One of the greatest challenges facing a software designer is understanding what a user requires from a product. To do this, the designer must have at least a basic understanding of mental models and other psychological theories and their application to software design. Since the user is interacting with the computer in order to accomplish something, the software interface is crucial to facilitating the user’s goals and tasks. The interface, which typically comprises nearly half of the lines of code of a software product (Milewski 2004), is where the designer must consider the implications of how the software influences and anticipates the user’s thought processes during their interaction.

OSS Usability
 

 

 

 

 

 

 

 

 

 

 

 

 

 

 

 

 

 


Figure 2. Software designers design products for humans to use, yet knowledge of users and their mental processes is often elusive[2].

1.3.1      Mental and Conceptual Models

Mental models are psychological representations of real or imaginary situations. The mind constructs “small-scale models” of reality in order to reason, to anticipate events, and to underlie explanation (Craic, cited in Hudson 2004). The structure of the mental model corresponds to what it represents, and users acquire their mental models through interaction and explanation. In particular, a user’s mental model of a software product, and their interaction with it, is defined by the way in which users perceive the jobs they want to do and how the program helps them to do it (Cooper & Reimann 2003).

 

Mental models have the following characteristics (Dix et al. 2004):

 

·         They are often partial

·         They are unstable and subject to change

·         They can be internally inconsistent

·         They are often unscientific and may be based on superstition rather than evidence

·         They are often based on incorrect interpretation of the evidence

 

Mental models often take into consideration existing conventions that humans commonly use to interpret the world. Ideally, these conventions should be followed in design. However, if they are to be contravened, explicit support should be provided to enable people to form the correct mental models for the product (Dix et al. 2004).

 

The example of dining out at a restaurant is often used to describe how someone might form a mental model. For instance, if a person mentions that they went to a restaurant for lunch, the listener may assume a certain sequence of events occurred during that interaction. The mental model may go something like this:

 

1.       The person walked into the restaurant through a door, and was greeted by the Maitre d’.

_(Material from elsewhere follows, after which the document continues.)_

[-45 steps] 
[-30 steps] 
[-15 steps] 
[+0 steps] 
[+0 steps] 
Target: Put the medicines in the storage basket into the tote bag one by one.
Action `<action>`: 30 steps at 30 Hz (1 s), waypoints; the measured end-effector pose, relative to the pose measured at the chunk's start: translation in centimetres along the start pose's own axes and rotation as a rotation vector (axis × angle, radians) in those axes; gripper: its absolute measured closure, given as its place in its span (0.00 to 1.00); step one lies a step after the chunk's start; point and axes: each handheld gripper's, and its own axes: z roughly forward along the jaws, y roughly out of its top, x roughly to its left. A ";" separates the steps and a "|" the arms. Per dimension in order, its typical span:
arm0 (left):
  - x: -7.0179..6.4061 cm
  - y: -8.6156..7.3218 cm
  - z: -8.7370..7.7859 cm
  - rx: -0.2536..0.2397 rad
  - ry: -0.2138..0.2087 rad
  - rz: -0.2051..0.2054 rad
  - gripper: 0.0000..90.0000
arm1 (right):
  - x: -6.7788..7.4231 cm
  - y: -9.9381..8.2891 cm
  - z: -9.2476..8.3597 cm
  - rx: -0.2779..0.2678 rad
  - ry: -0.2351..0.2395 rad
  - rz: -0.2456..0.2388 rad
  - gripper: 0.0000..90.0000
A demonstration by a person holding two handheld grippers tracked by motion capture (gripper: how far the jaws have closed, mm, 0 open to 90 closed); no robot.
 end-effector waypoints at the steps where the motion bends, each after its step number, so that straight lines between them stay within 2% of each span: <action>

2.       The Maitre d’ showed the person to a table.

3.       Another waiter presented the person with a menu.

4.       The person ordered their food and drink.

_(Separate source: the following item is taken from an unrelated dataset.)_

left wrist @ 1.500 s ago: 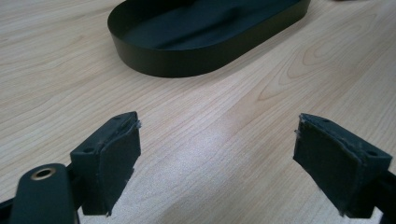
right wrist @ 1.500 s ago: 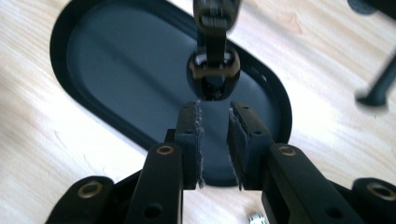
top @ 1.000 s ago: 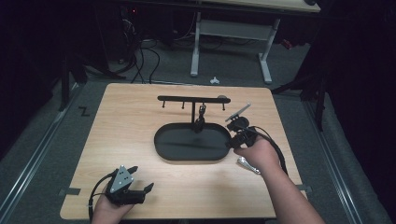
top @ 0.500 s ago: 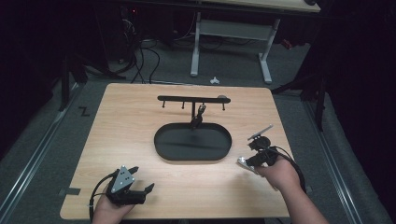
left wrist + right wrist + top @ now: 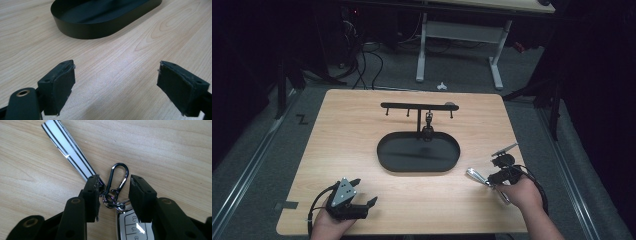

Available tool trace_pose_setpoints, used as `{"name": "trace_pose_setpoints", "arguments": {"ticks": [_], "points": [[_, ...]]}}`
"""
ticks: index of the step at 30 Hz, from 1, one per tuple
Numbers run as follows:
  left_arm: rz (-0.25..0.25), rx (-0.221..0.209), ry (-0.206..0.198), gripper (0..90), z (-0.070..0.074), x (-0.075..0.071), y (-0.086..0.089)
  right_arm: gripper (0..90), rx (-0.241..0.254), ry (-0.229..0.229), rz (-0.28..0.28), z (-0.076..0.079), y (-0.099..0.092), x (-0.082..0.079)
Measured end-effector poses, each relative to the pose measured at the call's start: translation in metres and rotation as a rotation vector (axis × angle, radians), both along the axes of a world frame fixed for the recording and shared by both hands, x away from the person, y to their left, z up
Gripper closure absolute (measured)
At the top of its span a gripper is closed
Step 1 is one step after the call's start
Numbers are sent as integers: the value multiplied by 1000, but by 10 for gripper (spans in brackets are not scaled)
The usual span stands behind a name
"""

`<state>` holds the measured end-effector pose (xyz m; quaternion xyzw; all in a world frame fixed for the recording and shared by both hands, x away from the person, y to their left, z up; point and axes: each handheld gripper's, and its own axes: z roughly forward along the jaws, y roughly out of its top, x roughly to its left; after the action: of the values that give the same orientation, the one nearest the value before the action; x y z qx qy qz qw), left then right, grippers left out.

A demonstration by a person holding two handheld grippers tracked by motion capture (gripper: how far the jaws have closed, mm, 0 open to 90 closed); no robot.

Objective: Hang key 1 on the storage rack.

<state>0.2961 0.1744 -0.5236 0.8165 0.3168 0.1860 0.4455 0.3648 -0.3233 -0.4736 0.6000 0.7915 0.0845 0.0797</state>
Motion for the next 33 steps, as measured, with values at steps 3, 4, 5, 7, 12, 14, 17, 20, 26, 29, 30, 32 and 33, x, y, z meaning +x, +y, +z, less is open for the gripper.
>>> {"name": "trace_pose_setpoints", "arguments": {"ticks": [3, 4, 5, 7, 12, 14, 17, 20, 26, 29, 30, 32, 33], "points": [[1, 0, 0, 152, 0, 0, 0, 610, 2, 5, -8, -3, -1, 0], [1, 0, 0, 152, 0, 0, 0, 612, -3, 8, -4, -4, -2, 0], [1, 0, 0, 152, 0, 0, 0, 617, -4, 10, -7, -4, -2, 0], [0, 0, -1, 152, 0, 0, 0, 631, -1, 9, -10, -7, -2, 1], [2, -2, -3, 152, 0, 0, 0, 652, 3, 19, -16, -8, -4, 2], [1, -1, -2, 152, 0, 0, 0, 654, 12, 19, -21, -9, -5, 3], [-1, 0, -2, 152, 0, 0, 0, 674, 16, 21, -24, -10, -6, 4], [0, 0, -2, 152, 0, 0, 0, 696, -1, 35, -25, -13, -6, 5], [-2, 2, -1, 152, 0, 0, 0, 719, -8, 31, -15, -14, -4, 5], [-2, 2, -1, 152, 0, 0, 0, 778, -18, 21, -12, -11, -2, 4], [-2, 2, -1, 152, 0, 0, 0, 799, -14, 19, -11, -9, -2, 5], [-2, 3, -1, 152, 0, 0, 0, 834, -18, 10, -3, -8, -2, 5], [-2, 3, -2, 153, 0, 0, 0, 841, -19, 8, -6, -7, -2, 6]]}}
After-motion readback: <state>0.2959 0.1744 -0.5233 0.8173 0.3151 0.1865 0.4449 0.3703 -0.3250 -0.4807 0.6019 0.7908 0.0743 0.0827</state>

This example illustrates the subjectiveness of mental models, and their basis on personal experience instead of scientific method. If someone is accustomed to a formal, sit-down restaurant, then a visit to a buffet restaurant may be confusing at best, or unpleasant at worst. This indicates a mismatched mental model, which the person must then alter to incorporate their new experience.

 

Most software reflects the implementation model of its design (i.e. the logical structure of the program), instead of the user’s goals and the tasks required to accomplish them. However, the user’s mental model of a software product is often distinctly different from the software’s implementation model, because the complexity of the software’s implementation can obscure its functionality from the user’s perspective. This gives rise to a third model in the digital world: the conceptual model (Hudson 2004), which is also known as the represented model (Cooper & Reimann 2003). These terms have been used to refer to the mental model a designer intends their user to follow when using their product. That is, they reflect the way designers choose to represent the workings of the program to the user. Conceptual design techniques aim to specifically assist a user in understanding a system (Newman & Lamming 1995). If the conceptual model of the system is substantially different from the user’s mental model, the user may find the system difficult to use. User interfaces that are based on the software’s conceptual model and assist the user to form a matching mental model, make a software product easier to use (Cooper & Reimann 2003).

 

Figure 3 illustrates the difference between the implementation model and a user’s mental model. The user forms a mental model of how they expect a software product to work. In an ideal situation, the user will be able to approach a new program and complete their desired task in exactly the manner that they expect the program to work. The conceptual (or represented) model reflects the way software designers choose to represent to the user how the program works. This is an aspect of design that developers have great control over, and the closer it matches the mental model of the user, the easier the user will find the program to use (Cooper & Reimann 2003).

 

 

 

 

 

 

 

 

 

 

 

 

 

 


Figure 3. Mental model vs Implementation model.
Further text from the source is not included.